Invest in health systems, not just health projects. Community health workers delivering NTD interventions, nutrition support and WASH promotion are not volunteer resources, they are essential health system infrastructure. They require sustainable remuneration, supervision and career pathways. 

Make nutrition a trigger, not an afterthought, in anticipatory action. Nutritional deterioration, wasting rates, anaemia trends and stunting data are leading indicators of crisis and health systems stress. They should sit within early warning systems alongside food security and climate data. 

 Apply One Health principles to funding, not just frameworks. The interdependence of human, animal and environmental health is well understood.  Funding structures now need to reflect that reality, particularly for NTDs, zoonotic disease and nutrition-sensitive agriculture. 

Restore and protect Overseas Development Assistance. Private finance and blended instruments have an important role to play but they are not a substitute for public financing in the contexts of conflict-affected populations and extreme poverty.  

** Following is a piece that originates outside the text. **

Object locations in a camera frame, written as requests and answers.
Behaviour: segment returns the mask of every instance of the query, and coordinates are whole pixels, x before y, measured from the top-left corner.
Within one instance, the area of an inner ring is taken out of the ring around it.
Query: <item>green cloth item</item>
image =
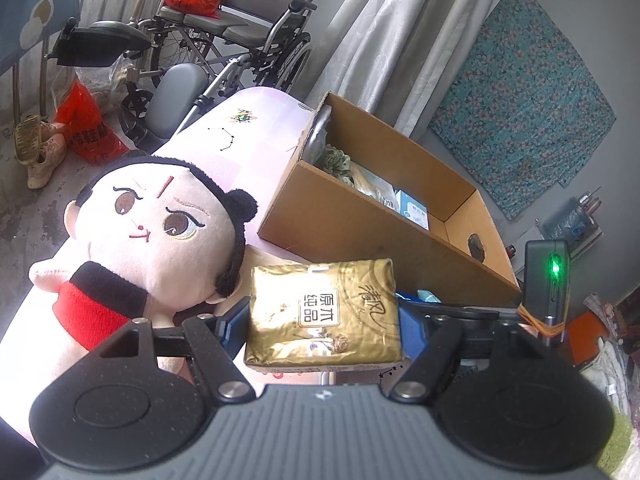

There are, however, reasons for optimism. The United Kingdom’s signing of the OECD Guidelines for Supporting Locally Led Development (LLD) Guidelines, alongside the FCDO–Wellcome Trust MOU committing to long-term partnership, both highlighted during the conference, are important institutional signals that show change and efforts to rebuild architecture to deliver on equitable and sustainable development. 

The UK now has an opportunity to carry the momentum of the conference into its G20 presidency. Reflected across multiple conversations last week, it was clear that progress is real, but the question remains whether it is happening fast enough.

Fast enough for the billion people living with parasitic worm infections. Fast enough for the 45 million children affected by wasting. Fast enough for the communities where climate shocks, conflict and disease interact in ways that no single vertical programme can address. 

The GPC helped to define the ambition. Now the institutions need to evolve quickly enough to meet them.